Santoral del 10 de septiembre. Nicolás, Agabio, Autberto, Eduardo, Nemesio, Pulqueria, Salvio y Teobardo.

    10 de septiembre. Mes de la Biblia. Miércoles de la XXIII Semana del Tiempo Ordinario.

    Felicidades a los que se llaman Nicolás, Agabio, Autberto, Eduardo, Nemesio, Pulqueria, Salvio y Teobardo.


    Salmo

    El Señor es bueno con todos


    Evangelio de hoy

    Lectura del santo evangelio según san Lucas (6,20-26):

    En aquel tiempo, Jesús, levantando los ojos hacia sus discípulos, les dijo: «Dichosos los pobres, porque vuestro es el reino de Dios. Dichosos los que ahora tenéis hambre, porque quedaréis saciados. Dichosos los que ahora lloráis, porque reiréis. Dichosos vosotros, cuando os odien los hombres, y os excluyan, y os insulten, y proscriban vuestro nombre como infame, por causa del Hijo del hombre. Alegraos ese día y saltad de gozo, porque vuestra recompensa será grande en el cielo. Eso es lo que hacían vuestros padres con los profetas. Pero, ¡ay de vosotros, los ricos!, porque ya tenéis vuestro consuelo. ¡Ay de vosotros, los que ahora estáis saciados!, porque tendréis hambre. ¡Ay de los que ahora reís!, porque haréis duelo y lloraréis. ¡Ay si todo el mundo habla bien de vosotros! Eso es lo que hacían vuestros padres con los falsos profetas.»

    Palabra del Señor




    San Nicolás de Tolentino. En Tolentino, del Piceno, en Italia, san Nicolás, presbítero, religioso de la Orden de Ermitaños de San Agustín, que, fraile de rigurosa penitencia y oración asidua, severo consigo y comprensivo con los demás, se autoimponía muchas veces la penitencia de los otros. (s. XIV).

    San Agabio de Novara, obispo (s.
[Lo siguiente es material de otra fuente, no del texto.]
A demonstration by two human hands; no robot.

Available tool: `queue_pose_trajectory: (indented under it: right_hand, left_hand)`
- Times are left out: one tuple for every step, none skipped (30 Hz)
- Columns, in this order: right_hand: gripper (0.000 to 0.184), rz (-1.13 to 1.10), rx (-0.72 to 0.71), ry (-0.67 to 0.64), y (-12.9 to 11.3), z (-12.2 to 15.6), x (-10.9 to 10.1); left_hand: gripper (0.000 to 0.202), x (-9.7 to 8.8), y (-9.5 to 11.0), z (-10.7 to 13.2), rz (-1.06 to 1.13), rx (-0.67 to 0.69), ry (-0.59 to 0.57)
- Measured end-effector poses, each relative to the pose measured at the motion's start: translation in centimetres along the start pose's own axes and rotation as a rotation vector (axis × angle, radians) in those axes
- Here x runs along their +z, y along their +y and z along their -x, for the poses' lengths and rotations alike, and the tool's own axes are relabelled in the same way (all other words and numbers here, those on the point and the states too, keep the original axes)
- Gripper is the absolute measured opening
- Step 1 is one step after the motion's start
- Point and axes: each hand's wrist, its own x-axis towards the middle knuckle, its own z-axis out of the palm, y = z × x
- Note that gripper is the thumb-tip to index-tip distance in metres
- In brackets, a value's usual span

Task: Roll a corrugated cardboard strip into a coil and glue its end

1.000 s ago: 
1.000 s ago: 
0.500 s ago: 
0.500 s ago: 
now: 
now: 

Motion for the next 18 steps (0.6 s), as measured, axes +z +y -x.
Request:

V).

    San Autberto de Avranches, obispo, promotor del culto a san Miguel Arcángel en el monte Tumba (hoy Saint-Michel de Tombelaine-sur-Mer). (s. VIII).

    San Eduardo Barlow, presbítero de la Orden de San Benito, mártir, que durante veinticuatro años confirmó en la fe y piedad a los católicos de la región de Lancaster y fue apresado el día de Pascua mientras predicaba, siendo condenado a muerte, bajo el reinado de Carlos I, subiendo, después de un tiempo de cárcel, al patíbulo de Tyburn. (s. XVII).

    San Nemesio de Alejandría, mártir, que, acusado falsamente de ladrón, fue llevado a juicio y absuelto por el juez, pero después, en la persecución bajo el emperador Decio, fue acusado ante el juez Emiliano de profesar la religión cristiana, siendo, por ello, atormentado con reiterados suplicios y quemado con ladrones a semejanza del Salvador, que sufrió la cruz entre ellos. (s. III).

    Santa Pulqueria de Constantinopla, defensora y promotora de la fe ortodoxa. (s. V).

    San Salvio de Albi, obispo, que, procedente de la vida claustral, fue promovido a la sede a su pesar y, al declararse una fuerte epidemia, como buen pastor no quiso ausentarse de su ciudad. (s. VI).

    San Teodardo de Spira, obispo de Tongres y mártir, que fue asesinado yendo a visitar al rey Childerico. (s. VII).